By Dr. Nancy Álvarez

Man has lived obsessed with how to retain and intensify desire, and thus escape the routine when making love, feeling desired and wanting forever, as much as the first day or the honeymoon. It is a topic as old as humanity. Currently, the issue that most worries sexologists is the lack of desire, something that was common in women. But, today it is becoming an epidemic in men. To do? Why is this happening?

Traders invade us with all kinds of “strategies”, techniques, creams and pills that generally promise what they don’t deliver. In the case of women, it is worse. Understanding female desire is much more complicated than you think, because she has many more demands. The man, for the most part, is an erect penis walking through life, in addition to being an emotional illiterate. The desire for him tends to be simpler. He has been brought up separating love from sex. Almost everyone gets turned on even with a broomstick in a miniskirt. But, what happens when they have a stable partner and their desire begins to wane?

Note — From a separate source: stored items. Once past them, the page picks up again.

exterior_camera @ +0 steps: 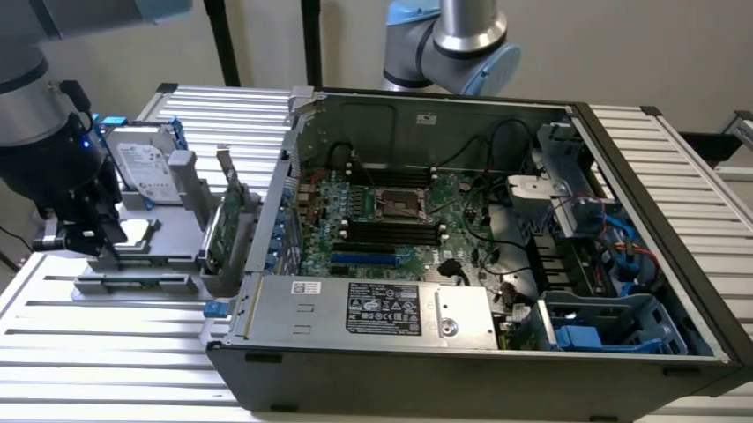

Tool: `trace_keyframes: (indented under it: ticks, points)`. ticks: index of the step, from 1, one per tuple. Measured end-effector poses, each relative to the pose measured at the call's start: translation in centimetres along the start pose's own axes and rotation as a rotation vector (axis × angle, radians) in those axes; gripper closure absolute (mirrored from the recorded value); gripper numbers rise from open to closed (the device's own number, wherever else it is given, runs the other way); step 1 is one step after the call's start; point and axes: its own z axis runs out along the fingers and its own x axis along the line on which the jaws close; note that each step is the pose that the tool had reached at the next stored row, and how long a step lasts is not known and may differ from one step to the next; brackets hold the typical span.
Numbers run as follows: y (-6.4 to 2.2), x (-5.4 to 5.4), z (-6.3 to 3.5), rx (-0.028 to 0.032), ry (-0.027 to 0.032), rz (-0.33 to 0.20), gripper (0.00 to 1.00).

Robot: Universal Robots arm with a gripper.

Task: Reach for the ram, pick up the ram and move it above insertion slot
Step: 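Pick up the ram and move it above insertion slot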

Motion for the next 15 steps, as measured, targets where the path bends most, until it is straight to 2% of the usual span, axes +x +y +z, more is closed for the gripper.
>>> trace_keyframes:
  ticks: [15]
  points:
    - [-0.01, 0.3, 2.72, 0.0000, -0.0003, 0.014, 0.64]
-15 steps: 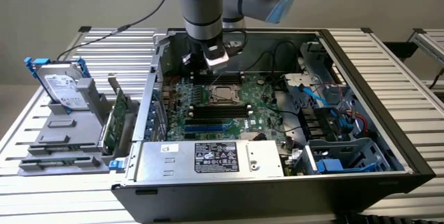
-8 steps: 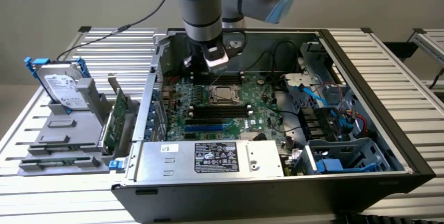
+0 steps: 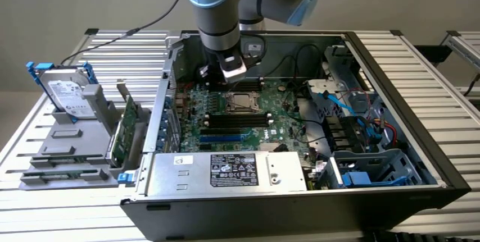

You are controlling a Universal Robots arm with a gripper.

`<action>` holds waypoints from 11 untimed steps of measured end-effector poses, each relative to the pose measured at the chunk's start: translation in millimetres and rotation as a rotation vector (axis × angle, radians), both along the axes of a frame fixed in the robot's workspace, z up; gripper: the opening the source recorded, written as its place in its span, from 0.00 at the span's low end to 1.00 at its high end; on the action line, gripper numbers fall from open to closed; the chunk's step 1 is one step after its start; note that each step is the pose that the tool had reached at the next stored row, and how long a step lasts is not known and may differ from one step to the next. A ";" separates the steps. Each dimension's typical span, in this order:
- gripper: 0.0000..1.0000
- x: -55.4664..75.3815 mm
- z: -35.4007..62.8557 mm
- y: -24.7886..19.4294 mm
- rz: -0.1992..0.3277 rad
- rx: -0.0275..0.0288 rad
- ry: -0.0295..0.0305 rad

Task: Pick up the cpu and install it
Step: 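Close the cpu cover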

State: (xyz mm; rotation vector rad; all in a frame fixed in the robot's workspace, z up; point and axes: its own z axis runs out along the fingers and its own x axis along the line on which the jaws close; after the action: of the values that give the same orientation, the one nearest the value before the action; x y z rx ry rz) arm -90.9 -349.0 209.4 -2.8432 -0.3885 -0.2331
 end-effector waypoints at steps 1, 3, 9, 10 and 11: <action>0.11 0.0 -1.8 0.0 -0.002 0.0000 -0.0006; 0.11 0.0 -4.4 0.0 -0.004 -0.0002 -0.0009; 0.11 0.0 -5.1 0.1 -0.007 -0.0002 -0.0010; 0.11 -0.1 -5.1 0.1 -0.007 -0.0002 -0.0010; 0.11 -0.1 -5.1 0.1 -0.008 -0.0001 -0.0009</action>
State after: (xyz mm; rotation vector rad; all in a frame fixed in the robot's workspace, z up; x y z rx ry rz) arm -91.0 -348.9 204.3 -2.8452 -0.3780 -0.2358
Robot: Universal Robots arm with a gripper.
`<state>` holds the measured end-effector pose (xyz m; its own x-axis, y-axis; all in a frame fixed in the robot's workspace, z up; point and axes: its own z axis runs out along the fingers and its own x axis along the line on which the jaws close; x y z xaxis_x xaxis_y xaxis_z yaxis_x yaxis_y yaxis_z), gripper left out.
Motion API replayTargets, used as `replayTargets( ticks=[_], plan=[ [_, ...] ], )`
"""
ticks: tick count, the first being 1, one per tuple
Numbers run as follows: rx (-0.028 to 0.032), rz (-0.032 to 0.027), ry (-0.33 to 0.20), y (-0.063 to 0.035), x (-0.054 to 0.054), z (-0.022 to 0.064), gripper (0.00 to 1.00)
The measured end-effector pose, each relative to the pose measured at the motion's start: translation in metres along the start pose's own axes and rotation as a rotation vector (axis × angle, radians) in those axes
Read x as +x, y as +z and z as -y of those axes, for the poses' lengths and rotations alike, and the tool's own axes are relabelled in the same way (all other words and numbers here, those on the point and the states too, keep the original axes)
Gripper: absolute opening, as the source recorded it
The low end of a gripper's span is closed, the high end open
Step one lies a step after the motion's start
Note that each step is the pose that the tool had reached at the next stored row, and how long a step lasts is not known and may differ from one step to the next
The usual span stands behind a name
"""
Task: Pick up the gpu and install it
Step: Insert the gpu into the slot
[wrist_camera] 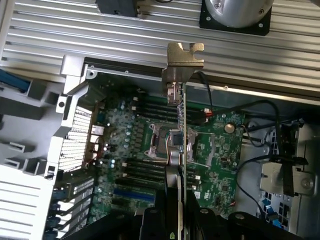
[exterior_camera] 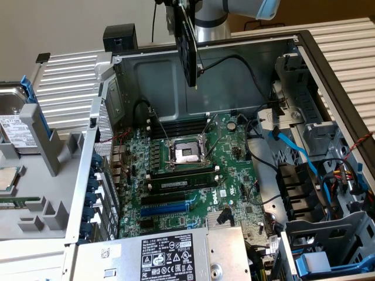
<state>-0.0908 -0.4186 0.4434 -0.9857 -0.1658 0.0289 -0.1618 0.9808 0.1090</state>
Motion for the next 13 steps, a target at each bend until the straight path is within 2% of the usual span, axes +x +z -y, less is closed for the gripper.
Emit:
replayTargets(
  ticks=[3, 8, 13],
  plan=[
    [0.0023, 0.002, -0.048, 0.0004, -0.0001, 0.0, 0.27],
    [0.0057, -0.001, -0.131, 0.0005, 0.0, 0.0, 0.27],
    [0.0112, 0.006, -0.212, 0.0006, 0.0, 0.0, 0.27]
  ],
)
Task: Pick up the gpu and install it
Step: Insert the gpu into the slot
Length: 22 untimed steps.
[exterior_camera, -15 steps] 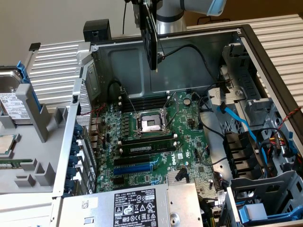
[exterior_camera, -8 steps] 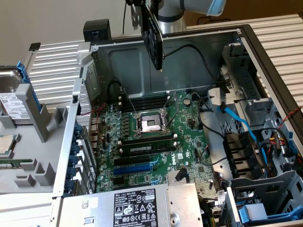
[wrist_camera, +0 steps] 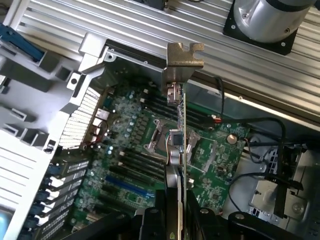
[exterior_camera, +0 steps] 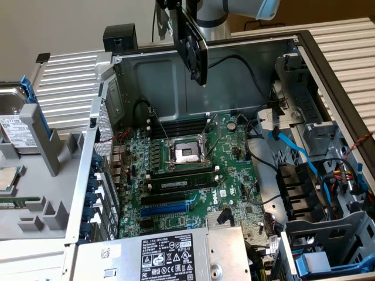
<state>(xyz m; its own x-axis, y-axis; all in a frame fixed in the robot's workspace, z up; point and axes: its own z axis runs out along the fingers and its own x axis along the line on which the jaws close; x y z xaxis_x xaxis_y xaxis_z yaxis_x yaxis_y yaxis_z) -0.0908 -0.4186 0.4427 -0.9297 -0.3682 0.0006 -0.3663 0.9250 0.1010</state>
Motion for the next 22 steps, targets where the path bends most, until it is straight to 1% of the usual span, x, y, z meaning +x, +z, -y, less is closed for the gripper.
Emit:
replayTargets(
  ticks=[6, 11, 18, 22],
  plan=[
    [0.0088, 0.0121, -0.095, 0.0002, 0.0, 0.0, 0.27],
    [0.0146, 0.02, -0.163, 0.0007, 0.0, 0.0001, 0.27],
    [0.0205, 0.0267, -0.255, 0.0014, -0.0002, 0.0002, 0.27],
    [0.0222, 0.0276, -0.308, 0.0019, -0.0003, 0.0003, 0.27]
  ],
)
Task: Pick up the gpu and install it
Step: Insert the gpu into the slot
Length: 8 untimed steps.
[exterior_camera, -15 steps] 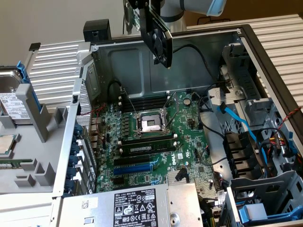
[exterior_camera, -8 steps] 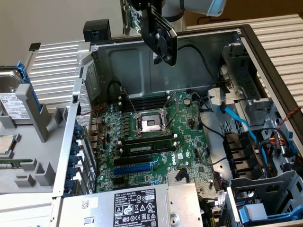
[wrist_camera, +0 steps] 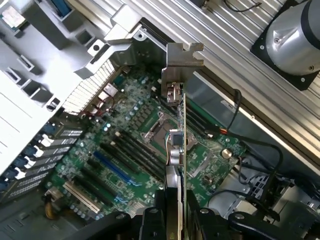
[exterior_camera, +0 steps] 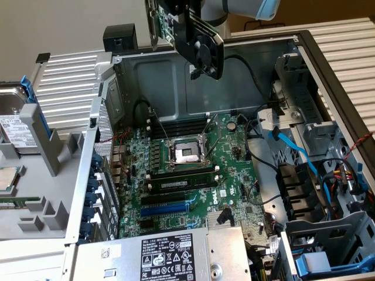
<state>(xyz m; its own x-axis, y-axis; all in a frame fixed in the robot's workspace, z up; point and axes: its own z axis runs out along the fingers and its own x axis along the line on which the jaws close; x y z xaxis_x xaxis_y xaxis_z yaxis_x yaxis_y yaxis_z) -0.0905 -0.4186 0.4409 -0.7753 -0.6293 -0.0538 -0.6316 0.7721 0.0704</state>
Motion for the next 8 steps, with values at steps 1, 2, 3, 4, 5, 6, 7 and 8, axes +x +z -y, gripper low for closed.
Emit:
replayTargets(
  ticks=[1, 2, 3, 4, 5, 6, 7, 8],
  plan=[
    [0.0, 0.0, -0.014, 0.0001, 0.0, 0.0, 0.27],
    [-0.0004, -0.0006, -0.03, 0.0001, 0.0, 0.0, 0.27],
    [-0.0009, -0.0011, -0.045, 0.0002, 0.0, 0.0001, 0.27],
    [-0.0015, -0.0019, -0.062, 0.0002, 0.0, 0.0001, 0.27],
    [-0.0021, -0.0028, -0.08, 0.0003, 0.0, 0.0001, 0.27],
    [-0.0028, -0.0039, -0.097, 0.0003, -0.0001, 0.0001, 0.27],
    [-0.0036, -0.0048, -0.115, 0.0003, -0.0001, 0.0001, 0.27],
    [-0.0044, -0.0057, -0.133, 0.0004, -0.0001, 0.0001, 0.27]
  ],
)
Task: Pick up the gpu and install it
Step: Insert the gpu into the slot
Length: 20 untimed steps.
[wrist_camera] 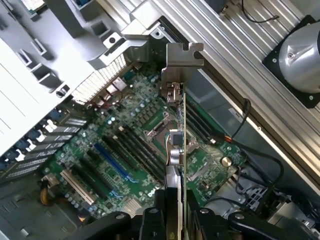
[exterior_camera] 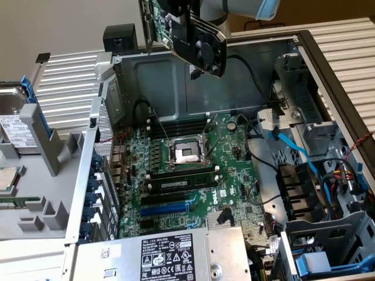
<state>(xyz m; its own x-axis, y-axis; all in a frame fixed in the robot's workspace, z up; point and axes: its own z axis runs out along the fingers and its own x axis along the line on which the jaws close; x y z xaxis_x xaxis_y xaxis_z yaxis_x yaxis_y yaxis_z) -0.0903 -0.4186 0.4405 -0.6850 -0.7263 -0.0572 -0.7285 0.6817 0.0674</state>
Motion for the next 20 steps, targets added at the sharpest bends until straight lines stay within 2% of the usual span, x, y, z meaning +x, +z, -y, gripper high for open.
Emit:
replayTargets(
  ticks=[11, 20],
  plan=[
    [-0.0079, -0.0102, -0.199, 0.0007, 0.0, 0.0001, 0.27],
    [-0.0151, -0.0185, -0.334, 0.0014, -0.0007, 0.0009, 0.27]
  ],
)
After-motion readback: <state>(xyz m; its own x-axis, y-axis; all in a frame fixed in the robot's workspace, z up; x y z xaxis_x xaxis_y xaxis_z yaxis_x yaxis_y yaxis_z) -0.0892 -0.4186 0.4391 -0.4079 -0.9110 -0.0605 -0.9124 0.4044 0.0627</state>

The lack of desire has caused many pharmaceutical companies to investigate to offer “a pill that solves that problem.” Nothing is further from reality. This only denotes the lack of knowledge about sexuality, the relationship and the depth of the emotional bond in significant relationships.

The woman, addicted to romance, has more demands and complications to maintain and express her sexual desire. The fathers of sexology,William Master andVirginia Johnson, ignored desire in the sexual response cycle. They started with excitement. Helen Kaplan makes changes to the cycle, starting with desire and then arousal. Basson proposes a first phase: intimacy, sexual stimulation, arousal, adequate evaluation of arousal, desire, satisfactory sexual experience, intimacy... and the cycle begins again. As we can see, the female sexual response has four steps before arriving at desire, while the man begins with that step. Being the majority of men emotionally illiterate, how the hell are they going to have tools to create and maintain intimacy, something essential for women to feel the longed for sexual desire?

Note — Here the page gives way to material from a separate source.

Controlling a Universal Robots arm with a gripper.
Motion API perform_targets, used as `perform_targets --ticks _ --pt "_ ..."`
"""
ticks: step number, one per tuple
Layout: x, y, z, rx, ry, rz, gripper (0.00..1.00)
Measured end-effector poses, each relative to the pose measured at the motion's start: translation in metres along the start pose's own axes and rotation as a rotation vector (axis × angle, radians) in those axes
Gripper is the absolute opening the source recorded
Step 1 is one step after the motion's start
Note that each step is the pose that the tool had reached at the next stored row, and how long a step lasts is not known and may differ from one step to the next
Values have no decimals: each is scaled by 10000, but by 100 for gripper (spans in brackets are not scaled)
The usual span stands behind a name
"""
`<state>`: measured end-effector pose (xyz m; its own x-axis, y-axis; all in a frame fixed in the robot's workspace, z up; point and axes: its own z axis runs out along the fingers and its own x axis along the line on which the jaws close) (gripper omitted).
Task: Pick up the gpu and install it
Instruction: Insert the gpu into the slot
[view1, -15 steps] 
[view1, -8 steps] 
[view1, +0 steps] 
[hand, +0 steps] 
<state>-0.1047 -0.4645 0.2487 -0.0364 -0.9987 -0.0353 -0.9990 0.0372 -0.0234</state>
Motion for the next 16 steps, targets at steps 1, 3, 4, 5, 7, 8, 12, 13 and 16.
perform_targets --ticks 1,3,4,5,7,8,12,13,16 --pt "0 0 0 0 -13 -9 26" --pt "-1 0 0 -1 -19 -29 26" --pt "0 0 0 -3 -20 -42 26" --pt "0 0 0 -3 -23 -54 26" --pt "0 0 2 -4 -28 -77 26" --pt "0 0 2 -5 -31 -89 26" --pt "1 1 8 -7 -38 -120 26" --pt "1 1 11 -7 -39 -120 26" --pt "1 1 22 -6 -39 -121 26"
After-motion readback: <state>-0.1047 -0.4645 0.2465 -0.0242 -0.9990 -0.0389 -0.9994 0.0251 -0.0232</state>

John Gray already said it: man reaches affection through sex, and woman reaches sex through affection. No wonder desire is the great unknown. My conception is even deeper: unfair relationships, our emotional backpacks, the experiences lived in our families, in relationships with our parents and in turn in how our parents related, deeply mark sexuality and, above all, desire. The struggle for power, the great gender injustices, ragingly swallowed, and not fulfilling our needs to feel loved, cared for and understood, have more to do with desire than the “famous” products that supposedly increase sexual desire. Down with aphrodisiacs! Up the love and the quality of deep bonds!